ALEXANDER, J. This trilogy of appeals originated when the plaintiff, Judith Kissel, sustained serious burns to her left foot during the course of an acupuncture treatment. The plaintiff commenced a medical malpractice action against the treating acupuncturist, Reed Wang, and his place of employment, the Center for Women's Health, P.C. (Center). The plaintiff subsequently filed a third-party complaint alleging a product liability claim against Health Body World Supply, Inc., also known as WABBO, the distributor of a device commonly referred to as the Miracle Lamp (heat lamp), which injured her. After a trial on both the medical malpractice and product liability claims, the jury returned a verdict for the plaintiff on all counts, awarding her a total of $1 million in damages. Following the resolution of various postverdict motions, the court rendered judgment in accordance with the jury's verdict.

Wang, the Center, and WABBO each filed a separate appeal, docketed as AC 42469, AC 42493, and AC 42505, respectively. In AC 42469 and AC 42493, Wang and the Center claim that (1) the trial court improperly denied their motions to dismiss the medical malpractice action for failing to comply with General Statutes § 52-190a because the plaintiff failed to attach to her initial complaint an opinion letter from a similar health care provider and her efforts to cure this defect occurred outside of the limitation period, (2) the court improperly denied the request for an evidentiary hearing with respect to the jurisdictional facts related to the opinion letter, (3) the plaintiff failed to present sufficient evidence with respect to causation, and (4) the court improperly instructed the jury regarding expert testimony and causation. In AC 42505, WABBO claims that the court improperly denied its motions for a directed verdict and to set aside the verdict because the plaintiff failed to present sufficient evidence as to the element of causation. The plaintiff maintains that the judgment of the trial court should be affirmed.

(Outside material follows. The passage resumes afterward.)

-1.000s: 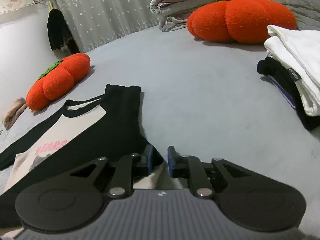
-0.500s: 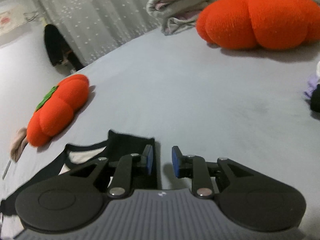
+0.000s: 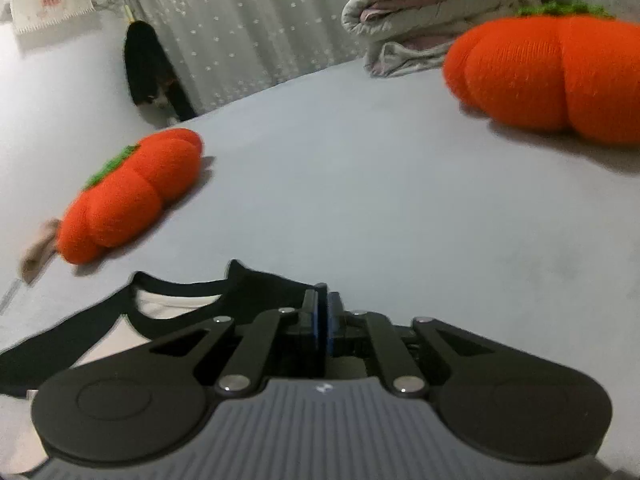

In AC 42469 and AC 42493, we agree with Wang and the Center that the court improperly denied their motions to dismiss the plaintiff's medical malpractice complaint as a result of her failure to attach the requisite opinion letter to the complaint and to cure this defect by the expiration of the statute of limitations.1 In AC 42505, we conclude that the plaintiff presented sufficient evidence with respect to her product liability complaint. The court, therefore, properly denied WABBO's motions for a directed verdict and to set aside the verdict. Accordingly, we reverse the judgment with respect to Wang and the Center on the medical malpractice claims, and affirm the judgment with respect to the product liability claims.

Page 4

The following recitation, as set forth by the court in its postverdict memorandum of decision,2 summarizes the facts and procedural history and serves as a starting point to address the claims raised in these appeals. The plaintiff, a patient at the Center, went to Wang for her first acupuncture treatment on April 22, 2010. At this visit, Wang inserted needles in the plaintiff's body and placed the heat lamp3 near her foot as part of the treatment. The surface temperature of this device, which was distributed by WABBO,4 exceeded 500 degrees. As part of his standard practice, Wang left the plaintiff alone in the treatment room, but remained close by. "When . . . Wang returned to the room several minutes later, the head of the heat lamp was resting against the plaintiff's foot, having caused serious injuries to her foot. He removed the lamp from her foot, and he (and the principal of the Center) transported the plaintiff to a hospital for treatment."5

A significant issue at trial was the exact manner in which the head of the heat lamp, which housed the heating element, came into contact with the plaintiff's left foot. No one observed whether the head of the heat lamp had descended or whether the entire lamp assembly had tipped over.6 The parties presented extensive evidence regarding the propensity of the head of the lamp to lower on its own...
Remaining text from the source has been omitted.